Je n’ai absolument aucune certitude sur le fait qu’on y arrive, mais je ne vois pas d’autres solutions pour éviter le pire que d’espérer que le peuple revienne aux affaires. Pour une très grande majorité de la population, y compris une grande part de ceux qui ont voté Hollande pour se débarrasser de Sarkozy, constatons que le clivage gauche-droite n’a plus de sens. C’est un crève-cœur mais les responsables sont ceux qui comme Hollande ont brouillé ce clivage, pas le peuple. On ne peut dès lors faire reposer un mouvement visant à fédérer le peuple sur son appartenance obligée à LA gauche. Ce qui n’empêche pas que notre projet est évidemment de gauche au sens réel du terme. On connaît l’électorat politisé du Front de gauche, il est constant, il tourne autour de 7 % à chaque élection sauf justement lors des présidentielles. Si on en croit les sondages qui testent les mêmes candidats qu’en 2012, le potentiel de la présidentielle est toujours là. Il faut aller le rechercher, le mettre en mouvement, l’élargir chez ceux qui s’abstiennent comme chez ceux qui n’en peuvent plus de Hollande. Comme le dit Jean-Luc Mélenchon : « Le système n’a plus peur de la gauche, il a peur du peuple. » Cela signifie aussi que pour combattre le système, le peuple ne compte plus sur la gauche. Pour lui parler, il faut tenir compte de cette équation sinon on se fait plaisir et on se rassure à bon compte.

Mais vous évoquez la VIe République depuis la présidentielle, et avez déjà organisé une marche le 5 mai 2013 sur le sujet. Or cette revendication se résume essentiellement à la convocation d’une assemblée constituante, ou de l’instauration d’un référendum révocatoire de mi-mandat. Ce contenu n’est-il pas un peu “léger” pour mobiliser ?

On pourrait penser que la constituante est uniquement une méthode, mais c’est en réalité l’expression d’une volonté : que le peuple redevienne souverain. C’est un moteur essentiel. Une nouvelle constitution ne peut pas être le fait que de partis ou d’experts. Ça n’est pas neutre, c’est au moment de la constituante de 1789 que sont nées spatialement la gauche et droite : pour compter les voix, on a mis ceux qui s’y opposaient au nom de la souveraineté populaire à gauche de l’hémicycle et les autres à droite. Mais bien sûr nous portons aussi une conception de la VIe. Le pouvoir revenant au parlement, en finir avec le fait que la politique soit un métier réservé à une minorité, instaurer une république sociale, bref le peuple souverain partout y compris pour contester le pouvoir démesuré accordé au capital. Nous voyons la VIe République comme une réponse globale dans un moment où le capitalisme prive le peuple de sa souveraineté, pas seulement comme une approche institutionnelle.

Cela va passer par quel type d’initiatives ?

Nous sommes évidemment en phase avec Jean-Luc Mélenchon quand il explique que ce ne peut être le mouvement d’un parti, et encore moins d’un homme. Vous comprendrez dès lors que les choses ne sont pas calées. Il faut déjà travailler à réunir des personnalités diverses qui sont d’accord pour le lancer comme on a su le faire pour initier la marche du 5 mai. Par ailleurs, il y a au moins un principe : il faut que ce soit un processus populaire, donc qu’on puisse par exemple y adhérer directement. Il faut que cela nous dépasse rapidement.

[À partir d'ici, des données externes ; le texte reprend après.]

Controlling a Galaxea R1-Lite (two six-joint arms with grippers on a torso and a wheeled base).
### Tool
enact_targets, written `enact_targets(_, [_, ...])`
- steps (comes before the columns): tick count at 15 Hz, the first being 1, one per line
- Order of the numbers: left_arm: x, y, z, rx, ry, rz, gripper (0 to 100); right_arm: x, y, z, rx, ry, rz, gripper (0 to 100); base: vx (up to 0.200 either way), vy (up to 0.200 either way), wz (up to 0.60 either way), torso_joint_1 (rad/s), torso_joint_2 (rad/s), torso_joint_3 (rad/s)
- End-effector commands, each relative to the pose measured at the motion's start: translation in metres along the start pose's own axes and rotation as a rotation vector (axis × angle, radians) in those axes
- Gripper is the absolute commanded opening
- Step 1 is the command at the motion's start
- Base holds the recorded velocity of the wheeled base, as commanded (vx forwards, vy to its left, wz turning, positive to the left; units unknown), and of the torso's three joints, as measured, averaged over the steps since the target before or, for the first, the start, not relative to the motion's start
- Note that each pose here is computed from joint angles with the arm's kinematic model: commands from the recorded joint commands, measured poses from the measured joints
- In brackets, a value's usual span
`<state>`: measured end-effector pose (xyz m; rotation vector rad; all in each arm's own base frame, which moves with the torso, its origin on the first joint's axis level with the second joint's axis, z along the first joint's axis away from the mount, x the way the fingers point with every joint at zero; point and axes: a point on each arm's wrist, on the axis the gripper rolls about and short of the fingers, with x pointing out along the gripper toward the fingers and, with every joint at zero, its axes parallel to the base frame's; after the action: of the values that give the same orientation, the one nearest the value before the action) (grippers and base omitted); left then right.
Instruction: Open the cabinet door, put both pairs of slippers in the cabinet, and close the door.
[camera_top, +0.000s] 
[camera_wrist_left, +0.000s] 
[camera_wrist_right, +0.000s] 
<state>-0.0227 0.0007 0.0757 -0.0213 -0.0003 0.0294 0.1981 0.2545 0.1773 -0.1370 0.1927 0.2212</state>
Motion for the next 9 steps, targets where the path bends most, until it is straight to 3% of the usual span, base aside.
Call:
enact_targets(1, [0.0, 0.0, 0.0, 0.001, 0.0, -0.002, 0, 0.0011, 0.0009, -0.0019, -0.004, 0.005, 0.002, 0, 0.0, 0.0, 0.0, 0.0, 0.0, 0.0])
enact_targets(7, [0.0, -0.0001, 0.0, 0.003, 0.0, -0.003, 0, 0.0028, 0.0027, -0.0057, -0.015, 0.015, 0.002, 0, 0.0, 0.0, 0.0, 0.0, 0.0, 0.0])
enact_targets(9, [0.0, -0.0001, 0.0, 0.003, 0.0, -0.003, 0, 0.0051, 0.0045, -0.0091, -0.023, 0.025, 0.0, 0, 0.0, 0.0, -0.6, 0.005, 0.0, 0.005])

Mais l'essentiel, y compris dans l’irruption populaire que nous espérons, ce sont les batailles sociales et citoyennes contre le gouvernement Valls 2 qui vont avoir lieu. Tout ce qui peut rassembler les syndicats, les associations, les syndicats, en respectant évidemment l’indépendance et les formes d’actions propres de chacun, sur cet objectif, comme nous l’avons fait lors de la marche du 12 avril, est également essentiel et en rien contradictoire d’un mouvement pour la VIe République. Car le mieux serait d’en finir très vite avec ce gouvernement de droite.

La boîte noire :

L'entretien a eu lieu jeudi 4 septembre dans un café parisien. Il a duré un peu moins d'une heure, et a été relu et amendé (sur la forme) par Éric Coquerel.